• Task item
Read the entries below and pull out each line with the string "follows".

• Records from a collection

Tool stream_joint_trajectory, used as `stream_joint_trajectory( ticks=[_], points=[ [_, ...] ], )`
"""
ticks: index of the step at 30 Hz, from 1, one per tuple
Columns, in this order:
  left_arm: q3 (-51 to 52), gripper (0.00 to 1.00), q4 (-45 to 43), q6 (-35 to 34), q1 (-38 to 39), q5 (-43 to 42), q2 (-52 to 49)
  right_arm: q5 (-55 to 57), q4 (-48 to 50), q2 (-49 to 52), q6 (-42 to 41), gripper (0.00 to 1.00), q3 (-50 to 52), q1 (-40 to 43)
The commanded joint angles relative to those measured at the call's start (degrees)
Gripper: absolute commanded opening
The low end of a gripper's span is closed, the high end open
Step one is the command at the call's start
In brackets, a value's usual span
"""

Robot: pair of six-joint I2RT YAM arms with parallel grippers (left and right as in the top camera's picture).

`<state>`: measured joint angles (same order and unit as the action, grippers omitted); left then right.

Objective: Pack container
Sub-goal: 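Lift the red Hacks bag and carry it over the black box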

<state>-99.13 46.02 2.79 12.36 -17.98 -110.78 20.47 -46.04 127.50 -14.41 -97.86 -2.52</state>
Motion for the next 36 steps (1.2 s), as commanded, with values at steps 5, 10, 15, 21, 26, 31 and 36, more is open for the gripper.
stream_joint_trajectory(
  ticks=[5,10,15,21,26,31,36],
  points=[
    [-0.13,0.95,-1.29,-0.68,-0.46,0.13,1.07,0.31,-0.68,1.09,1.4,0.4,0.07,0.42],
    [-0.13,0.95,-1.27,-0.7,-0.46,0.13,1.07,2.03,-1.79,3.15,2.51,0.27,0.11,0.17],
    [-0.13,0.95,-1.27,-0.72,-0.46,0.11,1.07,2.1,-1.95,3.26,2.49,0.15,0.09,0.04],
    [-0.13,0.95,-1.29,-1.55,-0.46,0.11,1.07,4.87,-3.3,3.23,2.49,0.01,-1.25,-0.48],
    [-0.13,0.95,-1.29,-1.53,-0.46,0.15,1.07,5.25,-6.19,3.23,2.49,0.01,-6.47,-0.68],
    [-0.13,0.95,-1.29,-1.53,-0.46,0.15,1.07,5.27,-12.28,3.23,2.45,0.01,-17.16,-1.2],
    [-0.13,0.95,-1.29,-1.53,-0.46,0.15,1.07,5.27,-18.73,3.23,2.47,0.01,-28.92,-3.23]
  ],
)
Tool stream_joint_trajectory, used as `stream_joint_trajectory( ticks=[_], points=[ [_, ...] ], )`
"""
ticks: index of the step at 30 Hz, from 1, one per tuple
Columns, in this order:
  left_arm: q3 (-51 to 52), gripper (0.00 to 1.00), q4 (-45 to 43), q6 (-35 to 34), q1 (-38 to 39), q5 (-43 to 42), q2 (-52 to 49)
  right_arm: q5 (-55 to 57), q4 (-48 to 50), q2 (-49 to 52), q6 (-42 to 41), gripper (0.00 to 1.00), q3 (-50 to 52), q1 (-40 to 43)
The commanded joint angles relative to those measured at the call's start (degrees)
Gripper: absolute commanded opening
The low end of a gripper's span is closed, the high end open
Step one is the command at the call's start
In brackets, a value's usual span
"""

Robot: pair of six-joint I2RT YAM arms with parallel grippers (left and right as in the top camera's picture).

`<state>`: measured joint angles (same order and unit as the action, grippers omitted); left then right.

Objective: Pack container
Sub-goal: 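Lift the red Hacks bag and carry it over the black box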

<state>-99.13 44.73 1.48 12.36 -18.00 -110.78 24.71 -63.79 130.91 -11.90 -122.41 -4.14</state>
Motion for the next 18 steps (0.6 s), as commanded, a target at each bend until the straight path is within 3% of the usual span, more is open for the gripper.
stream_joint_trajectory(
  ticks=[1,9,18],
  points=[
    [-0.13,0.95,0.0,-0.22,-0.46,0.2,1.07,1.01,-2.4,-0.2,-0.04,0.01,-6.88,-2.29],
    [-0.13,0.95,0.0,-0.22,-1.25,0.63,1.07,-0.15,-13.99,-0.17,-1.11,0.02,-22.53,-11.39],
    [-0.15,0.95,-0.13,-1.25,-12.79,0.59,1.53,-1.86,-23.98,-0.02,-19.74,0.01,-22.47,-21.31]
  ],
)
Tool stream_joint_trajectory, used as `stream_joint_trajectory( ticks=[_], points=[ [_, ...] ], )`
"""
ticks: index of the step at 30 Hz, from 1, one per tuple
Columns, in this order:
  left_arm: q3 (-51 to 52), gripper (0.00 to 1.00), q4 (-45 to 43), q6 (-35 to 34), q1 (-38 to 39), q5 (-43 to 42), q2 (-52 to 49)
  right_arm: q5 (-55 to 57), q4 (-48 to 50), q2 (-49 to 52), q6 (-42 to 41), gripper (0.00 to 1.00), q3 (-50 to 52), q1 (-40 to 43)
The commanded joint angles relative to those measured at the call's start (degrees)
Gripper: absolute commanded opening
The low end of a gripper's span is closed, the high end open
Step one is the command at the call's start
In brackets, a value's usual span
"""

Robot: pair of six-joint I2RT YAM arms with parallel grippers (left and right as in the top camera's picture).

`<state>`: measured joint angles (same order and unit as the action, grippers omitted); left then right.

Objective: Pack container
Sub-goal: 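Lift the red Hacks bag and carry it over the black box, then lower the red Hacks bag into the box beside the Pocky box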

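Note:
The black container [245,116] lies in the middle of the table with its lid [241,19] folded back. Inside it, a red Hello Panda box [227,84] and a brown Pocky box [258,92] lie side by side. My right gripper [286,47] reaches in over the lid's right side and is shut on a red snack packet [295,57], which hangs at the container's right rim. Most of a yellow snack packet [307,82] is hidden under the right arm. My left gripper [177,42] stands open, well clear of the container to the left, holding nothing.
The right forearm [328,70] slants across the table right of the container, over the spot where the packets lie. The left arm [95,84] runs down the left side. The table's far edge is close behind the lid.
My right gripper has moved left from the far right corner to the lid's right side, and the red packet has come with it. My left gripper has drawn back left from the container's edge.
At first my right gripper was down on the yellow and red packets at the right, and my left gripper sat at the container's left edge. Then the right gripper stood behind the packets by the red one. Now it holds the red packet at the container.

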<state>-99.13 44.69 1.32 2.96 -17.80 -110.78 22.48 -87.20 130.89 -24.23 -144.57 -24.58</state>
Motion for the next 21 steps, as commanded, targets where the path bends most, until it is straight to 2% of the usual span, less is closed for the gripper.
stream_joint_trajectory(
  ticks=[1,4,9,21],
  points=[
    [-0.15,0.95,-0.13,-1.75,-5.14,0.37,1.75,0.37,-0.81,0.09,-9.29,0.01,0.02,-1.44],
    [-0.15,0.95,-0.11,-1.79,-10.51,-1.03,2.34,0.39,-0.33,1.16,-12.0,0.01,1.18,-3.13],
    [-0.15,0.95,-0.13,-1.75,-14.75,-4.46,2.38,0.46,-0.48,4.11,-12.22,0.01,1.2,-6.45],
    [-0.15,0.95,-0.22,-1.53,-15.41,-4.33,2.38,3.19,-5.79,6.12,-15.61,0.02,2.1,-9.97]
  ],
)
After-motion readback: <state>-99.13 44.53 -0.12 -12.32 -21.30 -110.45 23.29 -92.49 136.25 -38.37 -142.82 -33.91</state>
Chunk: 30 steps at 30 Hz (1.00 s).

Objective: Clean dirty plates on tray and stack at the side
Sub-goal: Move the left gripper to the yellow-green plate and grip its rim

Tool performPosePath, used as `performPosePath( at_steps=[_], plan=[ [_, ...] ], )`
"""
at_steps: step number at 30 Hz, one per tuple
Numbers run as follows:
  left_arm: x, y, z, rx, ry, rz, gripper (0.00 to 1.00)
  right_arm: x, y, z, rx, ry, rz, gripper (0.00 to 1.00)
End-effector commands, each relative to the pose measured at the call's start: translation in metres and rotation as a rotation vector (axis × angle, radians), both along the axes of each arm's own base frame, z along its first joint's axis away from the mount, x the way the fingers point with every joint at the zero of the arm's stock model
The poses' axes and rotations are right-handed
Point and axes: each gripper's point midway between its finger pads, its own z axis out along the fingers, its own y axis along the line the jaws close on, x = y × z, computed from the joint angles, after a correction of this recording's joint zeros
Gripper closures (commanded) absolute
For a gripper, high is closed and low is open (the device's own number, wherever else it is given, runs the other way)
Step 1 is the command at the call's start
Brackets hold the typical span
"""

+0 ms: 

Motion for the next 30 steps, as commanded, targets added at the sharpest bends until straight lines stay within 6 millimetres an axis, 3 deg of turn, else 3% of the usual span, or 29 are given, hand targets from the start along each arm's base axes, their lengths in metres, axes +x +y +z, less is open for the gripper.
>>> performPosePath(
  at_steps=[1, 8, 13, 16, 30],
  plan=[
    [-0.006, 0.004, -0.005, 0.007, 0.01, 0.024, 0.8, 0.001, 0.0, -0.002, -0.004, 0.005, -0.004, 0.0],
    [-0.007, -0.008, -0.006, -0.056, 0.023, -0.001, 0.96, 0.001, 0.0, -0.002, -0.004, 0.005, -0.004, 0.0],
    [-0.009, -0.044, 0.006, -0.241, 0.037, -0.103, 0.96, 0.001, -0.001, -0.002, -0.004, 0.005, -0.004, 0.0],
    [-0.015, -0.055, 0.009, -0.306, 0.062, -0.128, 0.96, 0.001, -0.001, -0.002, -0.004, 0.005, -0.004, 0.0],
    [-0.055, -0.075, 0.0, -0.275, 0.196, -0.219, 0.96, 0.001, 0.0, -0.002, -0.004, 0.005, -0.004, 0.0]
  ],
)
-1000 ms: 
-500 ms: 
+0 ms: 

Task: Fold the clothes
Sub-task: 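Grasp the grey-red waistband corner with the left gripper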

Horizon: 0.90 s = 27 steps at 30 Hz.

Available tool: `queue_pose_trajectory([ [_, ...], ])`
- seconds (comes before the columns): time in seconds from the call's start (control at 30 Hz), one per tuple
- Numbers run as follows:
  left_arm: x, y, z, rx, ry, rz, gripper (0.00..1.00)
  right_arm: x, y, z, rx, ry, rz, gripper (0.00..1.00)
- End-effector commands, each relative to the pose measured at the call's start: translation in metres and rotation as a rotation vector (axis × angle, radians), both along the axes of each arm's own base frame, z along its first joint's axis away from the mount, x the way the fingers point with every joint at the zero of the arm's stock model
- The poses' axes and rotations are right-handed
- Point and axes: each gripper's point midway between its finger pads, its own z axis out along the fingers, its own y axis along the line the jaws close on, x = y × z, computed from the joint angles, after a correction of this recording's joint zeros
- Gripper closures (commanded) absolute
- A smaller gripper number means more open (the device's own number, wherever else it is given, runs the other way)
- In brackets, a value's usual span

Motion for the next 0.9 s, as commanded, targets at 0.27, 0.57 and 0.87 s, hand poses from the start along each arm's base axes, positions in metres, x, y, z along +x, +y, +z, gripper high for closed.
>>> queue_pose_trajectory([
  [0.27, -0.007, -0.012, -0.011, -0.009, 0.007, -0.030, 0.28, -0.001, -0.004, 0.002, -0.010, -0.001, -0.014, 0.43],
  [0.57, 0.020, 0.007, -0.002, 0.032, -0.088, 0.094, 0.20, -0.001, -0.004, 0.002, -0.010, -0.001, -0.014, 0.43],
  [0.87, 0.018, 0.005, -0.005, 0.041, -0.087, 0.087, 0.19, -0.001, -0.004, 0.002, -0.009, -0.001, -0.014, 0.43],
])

• Answer to this task
Numbers run as follows:
- Numbers run as follows:

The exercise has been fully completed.